初診の時点で遠隔転移などのため根治切除不能と診断された患者さん、根治切除後の再発と診断された患者さんが対象となり、化学療法の効果が得られている期間は治療を継続します。化学療法が奏功した場合には遠隔転移や再発巣でも根治切除可能となる場合があります(コンバージョン手術と言います)。

術前化学療法

腫瘍縮小や病勢のコントロールを図るために、原発巣の根治切除前に行う化学療法です。特に局所進行の直腸癌患者さんに対しては、化学療法に加え放射線治療を行う化学放射線療法、化学放射線療法の前後に化学療法を行うTotal Neoadjuvant Therapyが近年普及しつつあります。このような集学的治療により、直腸癌患者さんの中には永久人工肛門や手術そのものを回避できたという報告があります。治療内容や治療期間は患者さんにより大きく異なるため、導入に際しては十分に説明させていただきます。

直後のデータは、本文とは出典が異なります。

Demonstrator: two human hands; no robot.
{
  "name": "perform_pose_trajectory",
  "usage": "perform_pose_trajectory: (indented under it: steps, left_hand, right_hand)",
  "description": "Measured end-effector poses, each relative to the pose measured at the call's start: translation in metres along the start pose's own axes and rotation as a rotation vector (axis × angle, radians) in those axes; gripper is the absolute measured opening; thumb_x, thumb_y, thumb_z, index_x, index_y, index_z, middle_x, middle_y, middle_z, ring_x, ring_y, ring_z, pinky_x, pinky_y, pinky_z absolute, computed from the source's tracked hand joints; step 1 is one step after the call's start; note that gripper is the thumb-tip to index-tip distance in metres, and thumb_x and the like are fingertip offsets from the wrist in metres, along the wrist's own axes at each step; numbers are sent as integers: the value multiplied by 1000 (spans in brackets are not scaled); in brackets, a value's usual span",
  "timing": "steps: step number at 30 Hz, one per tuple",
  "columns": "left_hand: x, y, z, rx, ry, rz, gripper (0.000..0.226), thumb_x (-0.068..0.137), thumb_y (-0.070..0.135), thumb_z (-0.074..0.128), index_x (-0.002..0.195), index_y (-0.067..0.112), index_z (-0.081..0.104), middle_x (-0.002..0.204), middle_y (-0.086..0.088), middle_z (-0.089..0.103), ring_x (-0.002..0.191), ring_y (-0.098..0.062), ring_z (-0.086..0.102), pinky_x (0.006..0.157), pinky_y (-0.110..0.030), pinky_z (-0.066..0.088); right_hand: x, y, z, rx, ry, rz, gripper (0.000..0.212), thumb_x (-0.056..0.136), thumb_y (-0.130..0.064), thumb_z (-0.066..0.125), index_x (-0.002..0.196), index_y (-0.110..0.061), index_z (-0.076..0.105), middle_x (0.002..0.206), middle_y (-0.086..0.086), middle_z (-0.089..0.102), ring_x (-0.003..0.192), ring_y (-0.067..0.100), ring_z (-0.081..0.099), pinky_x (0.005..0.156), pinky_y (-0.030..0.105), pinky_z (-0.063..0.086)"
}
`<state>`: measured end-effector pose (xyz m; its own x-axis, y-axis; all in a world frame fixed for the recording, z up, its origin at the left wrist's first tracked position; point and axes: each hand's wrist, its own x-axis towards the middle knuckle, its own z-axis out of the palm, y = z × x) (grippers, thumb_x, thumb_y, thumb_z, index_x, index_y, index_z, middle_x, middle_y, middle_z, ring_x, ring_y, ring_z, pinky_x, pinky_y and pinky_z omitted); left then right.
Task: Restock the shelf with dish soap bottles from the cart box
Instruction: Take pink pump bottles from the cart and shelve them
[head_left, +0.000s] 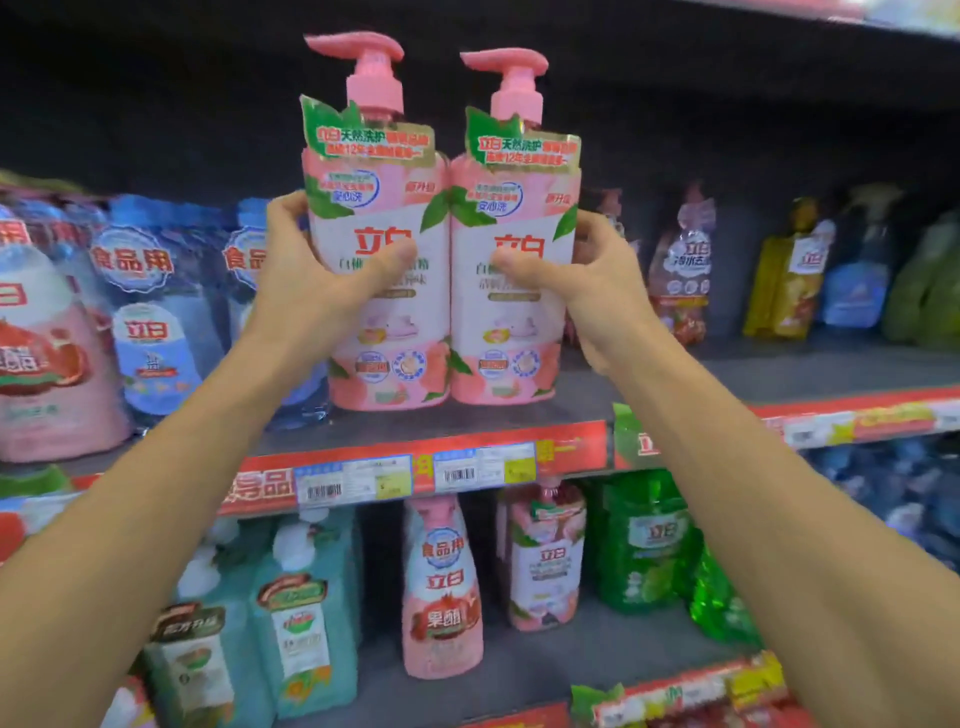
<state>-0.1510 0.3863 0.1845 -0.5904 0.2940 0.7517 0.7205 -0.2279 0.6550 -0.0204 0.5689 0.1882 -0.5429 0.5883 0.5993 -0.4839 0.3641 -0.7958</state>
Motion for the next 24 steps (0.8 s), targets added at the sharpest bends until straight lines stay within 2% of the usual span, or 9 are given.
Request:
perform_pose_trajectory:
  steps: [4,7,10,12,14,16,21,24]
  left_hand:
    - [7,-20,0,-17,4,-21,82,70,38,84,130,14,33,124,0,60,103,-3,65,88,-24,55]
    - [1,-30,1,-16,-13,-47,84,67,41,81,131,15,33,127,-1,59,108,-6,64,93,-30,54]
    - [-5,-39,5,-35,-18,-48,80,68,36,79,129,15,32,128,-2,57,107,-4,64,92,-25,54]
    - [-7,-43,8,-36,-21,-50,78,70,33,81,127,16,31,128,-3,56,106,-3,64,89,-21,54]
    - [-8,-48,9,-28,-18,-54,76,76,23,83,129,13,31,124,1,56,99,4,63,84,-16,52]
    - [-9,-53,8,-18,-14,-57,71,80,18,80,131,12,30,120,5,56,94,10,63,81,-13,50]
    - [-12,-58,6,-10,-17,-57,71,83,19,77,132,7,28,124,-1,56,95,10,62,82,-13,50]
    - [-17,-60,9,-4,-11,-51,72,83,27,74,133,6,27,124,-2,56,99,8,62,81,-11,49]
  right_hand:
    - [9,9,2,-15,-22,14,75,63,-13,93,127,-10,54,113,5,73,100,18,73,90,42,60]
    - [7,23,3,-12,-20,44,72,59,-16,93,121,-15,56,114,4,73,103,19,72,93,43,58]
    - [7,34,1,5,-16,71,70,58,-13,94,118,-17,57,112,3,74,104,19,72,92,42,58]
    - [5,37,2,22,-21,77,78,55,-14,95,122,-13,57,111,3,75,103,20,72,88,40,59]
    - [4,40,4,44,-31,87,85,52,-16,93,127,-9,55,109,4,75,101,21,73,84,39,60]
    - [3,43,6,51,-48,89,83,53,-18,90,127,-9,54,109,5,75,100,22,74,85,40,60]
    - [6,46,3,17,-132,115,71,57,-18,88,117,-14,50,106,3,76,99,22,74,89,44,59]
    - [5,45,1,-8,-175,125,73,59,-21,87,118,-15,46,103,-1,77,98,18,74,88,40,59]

大腸癌の化学療法においては新しい薬剤が開発・導入されており、専門性が高まってきております。私たちは原則として、これらの化学療法を術前や術後、再発時も一貫して自分達で治療させていただいております。化学療法に対する知識を日々アップデートし、定期的なカンファレンスで最適な治療内容を検討しております。薬剤部とも密に連携を図っており、2025年はのべ1904件の大腸癌化学療法を行いました。短期入院での化学療法も積極的に導入しておりますので、遠慮なくご相談ください。

炎症性腸疾患

当院消化器内科にはクローン病潰瘍性大腸炎などの炎症性腸疾患のエキスパートが在籍し、多くの患者さんが治療されております。炎症性腸疾患は時に外科的治療を要する場合があり、私たちのチームは消化器内科と密に連携をとっております。炎症性腸疾患においても可能な限り低侵襲な腹腔鏡手術を選択しております。

そのほかの大腸疾患

家族性大腸腺腫症希少がん(神経内分泌腫瘍、消化管間質性腫瘍、悪性黒色腫など)、大腸憩室疾患など、市中病院では頻度の少ない疾患についてもすべて対応しております。また、婦人科癌における直腸合併切除なども私たちのチームで対応しております。